Document Type

Dissertation

Rights

This item is available under a Creative Commons License for non-commercial use only

Disciplines

Family studies

Publication Details

Successfully submitted to the Department of Social Sciences, Dublin Institute of Technology in partial fulfilment of the requirement leading to the award of the Masters of Arts in Child, Family and Community Studies. Dublin Institute of Technology, 2014.

Abstract

Ireland, in keeping with most western societies has witnessed a steady increase in the distribution of old and very old individuals in the population. This, combined with escalations in degenerative and chronic diseases, and together with the development of new sophisticated and portable medical technologies that assist people with highly complicated health conditions to be cared for at home, places further demands on individuals to care for a family member. Furthermore, a fundamental objective of Irish Government policy for older people, children and adults with a condition or a disability is to enable these individuals to live in dignity and independence, in their own homes and communities for as long as they can. Carers are central to the success of this endeavour. As such, it is vital that the experiences of carers and impact of caring are considered.

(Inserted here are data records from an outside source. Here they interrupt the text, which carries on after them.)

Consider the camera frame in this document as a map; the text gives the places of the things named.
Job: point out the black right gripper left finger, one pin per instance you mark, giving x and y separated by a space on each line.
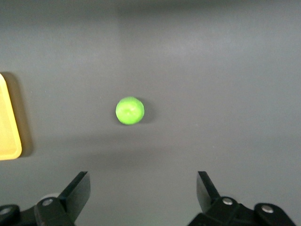
75 195

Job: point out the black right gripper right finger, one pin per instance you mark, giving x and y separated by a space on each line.
209 197

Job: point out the yellow plastic tray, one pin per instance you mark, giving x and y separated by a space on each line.
7 122

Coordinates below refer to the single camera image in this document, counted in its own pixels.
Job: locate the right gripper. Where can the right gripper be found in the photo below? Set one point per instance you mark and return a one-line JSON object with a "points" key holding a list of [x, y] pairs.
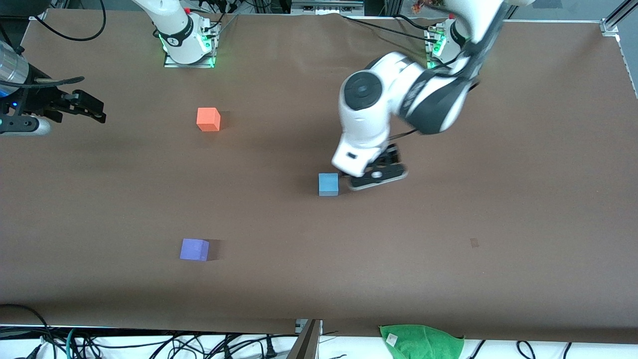
{"points": [[44, 101]]}

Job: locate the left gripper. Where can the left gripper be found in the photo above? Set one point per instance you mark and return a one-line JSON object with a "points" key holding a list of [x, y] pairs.
{"points": [[389, 155]]}

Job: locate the light blue foam block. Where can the light blue foam block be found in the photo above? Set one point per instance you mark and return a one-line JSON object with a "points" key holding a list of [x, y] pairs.
{"points": [[328, 184]]}

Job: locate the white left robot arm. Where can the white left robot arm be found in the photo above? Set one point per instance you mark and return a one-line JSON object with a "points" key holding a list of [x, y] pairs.
{"points": [[364, 114]]}

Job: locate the orange foam block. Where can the orange foam block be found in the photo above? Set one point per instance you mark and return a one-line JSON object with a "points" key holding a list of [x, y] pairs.
{"points": [[208, 119]]}

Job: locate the purple foam block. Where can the purple foam block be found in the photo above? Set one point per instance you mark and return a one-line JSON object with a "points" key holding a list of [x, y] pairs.
{"points": [[193, 249]]}

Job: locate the brown table cover sheet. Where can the brown table cover sheet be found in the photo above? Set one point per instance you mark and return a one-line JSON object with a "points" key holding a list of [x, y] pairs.
{"points": [[319, 249]]}

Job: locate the green cloth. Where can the green cloth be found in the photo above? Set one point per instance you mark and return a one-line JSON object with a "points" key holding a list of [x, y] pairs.
{"points": [[423, 341]]}

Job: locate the grey metal bar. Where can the grey metal bar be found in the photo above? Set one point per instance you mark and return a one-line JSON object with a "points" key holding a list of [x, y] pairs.
{"points": [[306, 344]]}

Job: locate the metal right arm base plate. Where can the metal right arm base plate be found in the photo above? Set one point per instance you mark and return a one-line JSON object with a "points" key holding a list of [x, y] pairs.
{"points": [[172, 64]]}

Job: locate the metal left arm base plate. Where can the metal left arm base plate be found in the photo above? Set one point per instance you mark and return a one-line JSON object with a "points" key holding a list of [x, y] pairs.
{"points": [[432, 66]]}

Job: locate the aluminium frame bracket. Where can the aluminium frame bracket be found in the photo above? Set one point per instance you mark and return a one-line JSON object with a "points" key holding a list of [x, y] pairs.
{"points": [[39, 14]]}

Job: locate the metal rail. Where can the metal rail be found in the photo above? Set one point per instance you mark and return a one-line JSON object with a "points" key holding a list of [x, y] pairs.
{"points": [[326, 6]]}

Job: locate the aluminium frame profile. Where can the aluminium frame profile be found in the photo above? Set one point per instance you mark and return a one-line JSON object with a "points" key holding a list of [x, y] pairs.
{"points": [[610, 26]]}

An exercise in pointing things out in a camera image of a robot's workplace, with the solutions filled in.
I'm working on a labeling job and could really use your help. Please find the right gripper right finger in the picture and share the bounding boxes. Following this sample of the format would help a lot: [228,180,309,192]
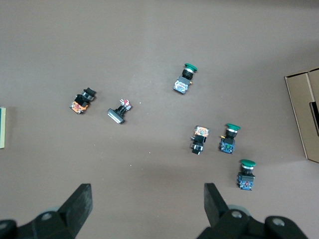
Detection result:
[196,183,310,239]

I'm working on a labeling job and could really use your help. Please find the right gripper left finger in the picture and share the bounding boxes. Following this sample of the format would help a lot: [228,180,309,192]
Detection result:
[0,183,93,239]

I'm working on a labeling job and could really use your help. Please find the green load switch white handle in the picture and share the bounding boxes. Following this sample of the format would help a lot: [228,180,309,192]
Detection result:
[0,107,7,149]

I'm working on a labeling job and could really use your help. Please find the green mushroom push button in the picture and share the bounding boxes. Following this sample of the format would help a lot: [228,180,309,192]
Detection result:
[172,62,198,95]
[236,159,257,191]
[219,122,242,155]

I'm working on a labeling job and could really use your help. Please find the brown cardboard box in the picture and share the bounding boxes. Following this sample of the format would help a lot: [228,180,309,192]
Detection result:
[284,67,319,164]

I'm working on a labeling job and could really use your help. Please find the black selector switch orange block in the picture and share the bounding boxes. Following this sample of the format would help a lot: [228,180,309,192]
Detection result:
[69,87,97,116]
[190,125,210,156]

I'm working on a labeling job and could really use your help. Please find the black square-head switch red terminals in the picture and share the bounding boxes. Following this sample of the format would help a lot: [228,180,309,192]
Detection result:
[107,99,133,125]

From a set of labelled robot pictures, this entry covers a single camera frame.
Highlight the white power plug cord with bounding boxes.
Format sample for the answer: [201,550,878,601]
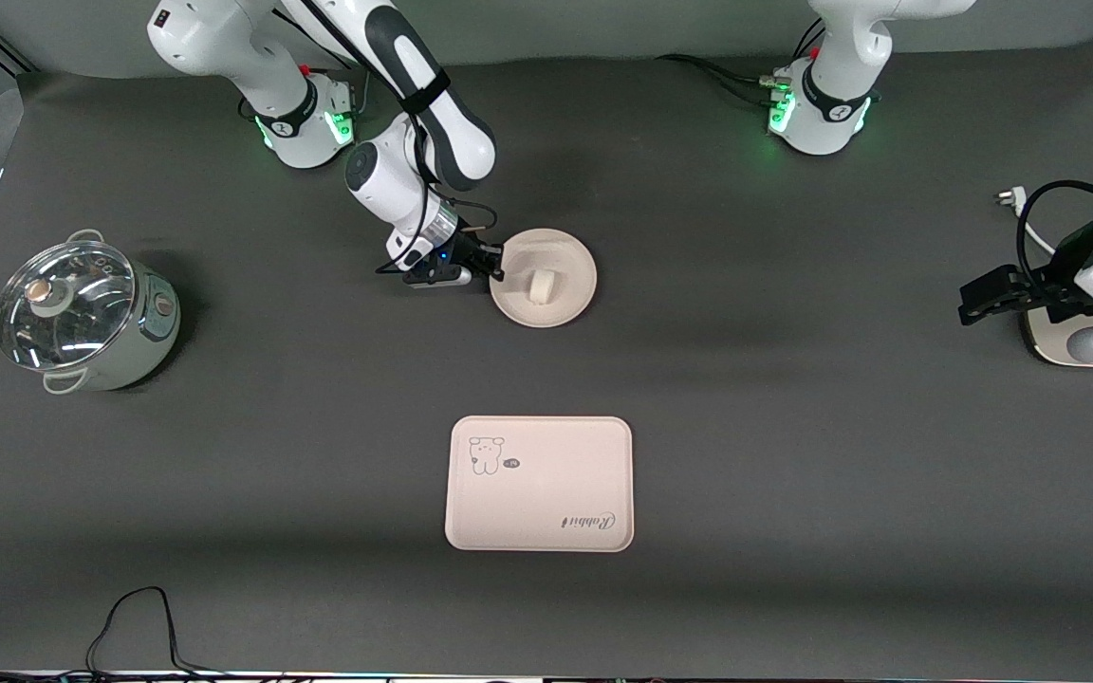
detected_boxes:
[995,188,1046,252]

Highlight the round cream plate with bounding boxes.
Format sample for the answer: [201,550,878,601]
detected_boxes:
[490,228,598,329]

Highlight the black arm base cable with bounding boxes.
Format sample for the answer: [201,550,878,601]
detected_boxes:
[238,11,377,122]
[656,52,787,110]

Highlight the thin black looped cable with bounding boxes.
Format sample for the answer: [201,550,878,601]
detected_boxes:
[0,585,282,680]

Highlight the cream rabbit print tray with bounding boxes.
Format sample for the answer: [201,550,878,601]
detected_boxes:
[445,415,635,553]

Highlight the black right arm base cable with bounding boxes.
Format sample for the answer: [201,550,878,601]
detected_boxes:
[238,11,377,122]

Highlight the glass pot lid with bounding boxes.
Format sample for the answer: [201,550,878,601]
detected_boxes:
[0,240,137,373]

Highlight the black left arm base cable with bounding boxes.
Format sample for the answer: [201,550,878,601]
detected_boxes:
[656,52,787,110]

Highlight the pale green electric pot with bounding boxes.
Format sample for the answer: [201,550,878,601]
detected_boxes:
[39,229,182,395]

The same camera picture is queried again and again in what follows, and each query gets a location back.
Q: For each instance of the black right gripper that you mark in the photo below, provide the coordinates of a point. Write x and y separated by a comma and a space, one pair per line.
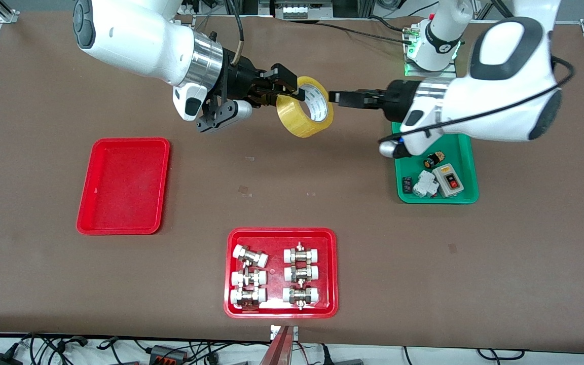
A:
240, 78

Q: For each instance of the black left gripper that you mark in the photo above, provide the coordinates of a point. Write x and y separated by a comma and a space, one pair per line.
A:
399, 97

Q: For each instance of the yellow tape roll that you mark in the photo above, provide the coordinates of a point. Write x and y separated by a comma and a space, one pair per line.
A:
297, 119

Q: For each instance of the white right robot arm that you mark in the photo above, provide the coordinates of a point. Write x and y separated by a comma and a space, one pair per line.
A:
135, 40

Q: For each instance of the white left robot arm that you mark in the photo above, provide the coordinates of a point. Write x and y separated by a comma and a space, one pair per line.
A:
500, 101

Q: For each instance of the green plastic tray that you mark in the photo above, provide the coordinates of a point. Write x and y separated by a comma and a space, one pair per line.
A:
462, 152

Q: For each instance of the red tray without fittings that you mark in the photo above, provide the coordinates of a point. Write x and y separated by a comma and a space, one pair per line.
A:
124, 187

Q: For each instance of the red tray with fittings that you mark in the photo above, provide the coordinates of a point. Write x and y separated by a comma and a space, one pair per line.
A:
277, 304

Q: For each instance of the grey power strip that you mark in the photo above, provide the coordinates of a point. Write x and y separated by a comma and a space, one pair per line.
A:
302, 9

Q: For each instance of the black round push button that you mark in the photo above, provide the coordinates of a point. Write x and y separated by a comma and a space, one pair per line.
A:
430, 162

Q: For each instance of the small black component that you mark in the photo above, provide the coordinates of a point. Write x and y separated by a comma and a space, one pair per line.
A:
407, 185

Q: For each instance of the white circuit breaker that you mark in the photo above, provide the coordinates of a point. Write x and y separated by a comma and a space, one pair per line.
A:
425, 185

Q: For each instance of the white-capped metal pipe fitting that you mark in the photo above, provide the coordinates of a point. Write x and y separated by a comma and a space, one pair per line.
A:
300, 296
301, 274
249, 278
250, 256
248, 297
301, 254

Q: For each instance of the red aluminium profile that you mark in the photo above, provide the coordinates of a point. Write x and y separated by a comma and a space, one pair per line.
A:
278, 350

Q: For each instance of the grey connector box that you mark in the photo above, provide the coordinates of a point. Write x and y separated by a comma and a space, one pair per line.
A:
168, 353

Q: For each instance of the black power adapter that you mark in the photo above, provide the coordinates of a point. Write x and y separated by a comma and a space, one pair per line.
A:
0, 359

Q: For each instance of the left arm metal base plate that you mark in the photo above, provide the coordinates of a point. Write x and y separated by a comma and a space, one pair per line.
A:
409, 71

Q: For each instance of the grey switch box red button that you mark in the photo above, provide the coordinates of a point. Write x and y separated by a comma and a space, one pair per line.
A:
449, 181

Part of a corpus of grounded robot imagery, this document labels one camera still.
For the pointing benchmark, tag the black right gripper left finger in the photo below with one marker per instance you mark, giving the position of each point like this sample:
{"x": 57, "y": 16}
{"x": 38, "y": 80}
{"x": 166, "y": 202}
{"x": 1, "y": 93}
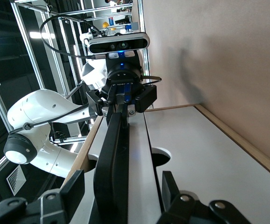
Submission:
{"x": 74, "y": 186}

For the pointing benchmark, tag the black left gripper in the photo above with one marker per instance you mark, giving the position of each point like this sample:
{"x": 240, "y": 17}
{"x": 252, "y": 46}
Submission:
{"x": 123, "y": 74}

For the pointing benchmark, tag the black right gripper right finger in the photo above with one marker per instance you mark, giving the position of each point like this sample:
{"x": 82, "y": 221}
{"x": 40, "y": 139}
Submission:
{"x": 169, "y": 189}

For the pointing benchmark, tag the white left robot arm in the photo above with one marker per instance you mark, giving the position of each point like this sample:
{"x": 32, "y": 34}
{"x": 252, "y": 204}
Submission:
{"x": 43, "y": 105}

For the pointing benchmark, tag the light wooden drawer cabinet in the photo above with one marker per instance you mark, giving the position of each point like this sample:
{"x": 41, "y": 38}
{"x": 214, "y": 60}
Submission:
{"x": 83, "y": 154}

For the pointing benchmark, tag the white air vent grille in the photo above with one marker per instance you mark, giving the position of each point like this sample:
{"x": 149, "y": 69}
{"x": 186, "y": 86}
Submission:
{"x": 15, "y": 180}

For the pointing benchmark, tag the yellow hard hat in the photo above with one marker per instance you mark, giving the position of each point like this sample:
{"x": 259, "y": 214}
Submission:
{"x": 105, "y": 24}

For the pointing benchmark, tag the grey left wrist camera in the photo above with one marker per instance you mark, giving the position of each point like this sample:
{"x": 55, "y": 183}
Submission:
{"x": 102, "y": 47}

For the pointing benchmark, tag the aluminium profile frame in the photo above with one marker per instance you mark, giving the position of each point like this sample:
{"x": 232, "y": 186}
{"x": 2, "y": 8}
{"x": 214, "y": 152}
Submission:
{"x": 140, "y": 14}

This study set out to explore, through qualitative, semi-structured interviews, the experiences of individuals who care for a family member and the impact that this has on their lives. Seven participants in this study were full-time family carers, while two further participants worked as family carer support workers and had an abundance of knowledge in this area. The findings relating to the experience of family carers arose under four broad headings:

1. Motivations to care

2. Impact on life

3. Formal support

4. Positive aspects of providing care

From the nine interviews common themes were identified, conclusions were drawn, and recommendations for future research, policy and practice were made.